Heterogeneous Queries for Synoptic and Phrasal Search
Notebook for PAN at CLEF 2014
Šimon Suchomel and Michal Brandejs
Faculty of Informatics, Masaryk University
{suchomel,brandejs}@fi.muni.cz
Abstract This paper describes an architecture of the source retrieval system used
at PAN 2014 lab on uncovering plagiarism, authorship, and social software misuse.
The system is based on the systems used in past years at PAN 13 [6] and PAN
12 [5]. The majority of features were adapted with some improvements described
in this paper. The source retrieval subsystem forms an integral part of a modern
system for plagiarism discovery.
1 Introduction
Systems which compute similarities between documents can signiﬁcantly help with plagiarism
detection. They automate the tedious work such as locating possible sources of
plagiarism and ﬁnding similar text passages. If the suspicious passages are highlighted
by the system, the supervisor only checks whether a passage is a plagiarism case or not.
The state of the art anti-plagiarism systems evaluate document similarities in order to
select suspicious passages of a source document. This evaluation is refered in PAN as
the document alignment. Documents are algorithmically aligned to a corpus of known
documents. However, if the corpus does not contain the original document the similarity
between the original and the suspicious document can not be detected. Therefore a
potential source documents should be retrieved from all documents prior to text alignment
calculations. The corpus of all documents is usually very large, for example the
entire web, and a search engine is utilized as a retrieval tool. It is ideally utilized automatically
in the same manner as plagiarizing users would do manually. The global view
of the system for unoriginal text detection is depicted in ﬁgure 1.
With the usage of a given search engine, the problem of source retrieval is then
reduced to the problem of combining proper queries and passing them to the search engine.
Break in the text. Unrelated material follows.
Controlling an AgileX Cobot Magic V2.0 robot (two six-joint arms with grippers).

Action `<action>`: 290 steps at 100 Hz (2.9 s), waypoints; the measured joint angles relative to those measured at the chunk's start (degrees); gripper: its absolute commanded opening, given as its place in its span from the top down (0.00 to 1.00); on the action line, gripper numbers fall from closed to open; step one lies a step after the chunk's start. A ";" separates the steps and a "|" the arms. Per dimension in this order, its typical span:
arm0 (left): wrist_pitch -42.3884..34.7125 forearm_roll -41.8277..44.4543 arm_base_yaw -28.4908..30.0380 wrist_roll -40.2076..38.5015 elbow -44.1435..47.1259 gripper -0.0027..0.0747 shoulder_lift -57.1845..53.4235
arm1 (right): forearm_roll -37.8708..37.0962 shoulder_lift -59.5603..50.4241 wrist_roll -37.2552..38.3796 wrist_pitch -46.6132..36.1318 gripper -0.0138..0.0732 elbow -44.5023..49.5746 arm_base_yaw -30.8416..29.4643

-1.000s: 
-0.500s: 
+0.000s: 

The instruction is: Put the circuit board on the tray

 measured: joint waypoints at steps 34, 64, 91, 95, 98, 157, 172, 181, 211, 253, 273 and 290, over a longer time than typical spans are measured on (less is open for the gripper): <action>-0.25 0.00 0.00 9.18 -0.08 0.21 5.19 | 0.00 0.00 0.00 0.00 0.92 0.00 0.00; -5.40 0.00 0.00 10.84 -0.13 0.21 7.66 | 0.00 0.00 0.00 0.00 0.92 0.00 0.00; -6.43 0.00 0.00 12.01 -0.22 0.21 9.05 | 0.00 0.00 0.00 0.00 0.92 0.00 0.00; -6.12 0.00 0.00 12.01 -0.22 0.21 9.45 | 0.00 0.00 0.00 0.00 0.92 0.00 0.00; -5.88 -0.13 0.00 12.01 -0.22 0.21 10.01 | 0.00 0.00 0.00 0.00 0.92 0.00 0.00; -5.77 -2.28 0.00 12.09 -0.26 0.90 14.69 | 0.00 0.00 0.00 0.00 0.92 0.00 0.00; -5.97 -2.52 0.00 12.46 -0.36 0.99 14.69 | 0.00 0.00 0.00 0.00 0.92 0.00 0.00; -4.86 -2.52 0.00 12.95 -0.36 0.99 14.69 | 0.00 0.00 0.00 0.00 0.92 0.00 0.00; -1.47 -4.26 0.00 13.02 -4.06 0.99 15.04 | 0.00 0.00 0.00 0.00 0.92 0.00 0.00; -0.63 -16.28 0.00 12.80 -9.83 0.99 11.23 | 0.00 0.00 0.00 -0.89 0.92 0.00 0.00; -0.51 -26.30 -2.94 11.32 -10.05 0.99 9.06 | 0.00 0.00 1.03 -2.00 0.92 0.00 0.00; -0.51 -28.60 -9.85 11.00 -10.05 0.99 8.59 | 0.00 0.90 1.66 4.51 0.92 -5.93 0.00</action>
Selecting and downloading search engine results also inﬂuence total performance
of the source retrieval system. The queries pose the most expensive piece of operation,
whereas the downloads are quite cheap. In the real-world scenario, we are often limited
by a number of queries executed in a given time period or by a total number of
queries per document. During the operation the system should maximize the recall and
precision of retrieved results and also minimize the total number of executed queries as
much as possible.
The following sections describe the key parts of the system for source retrieval used
at PAN 2014. More information about the task and the competition can be found in the
task overview written by the lab organizers [2].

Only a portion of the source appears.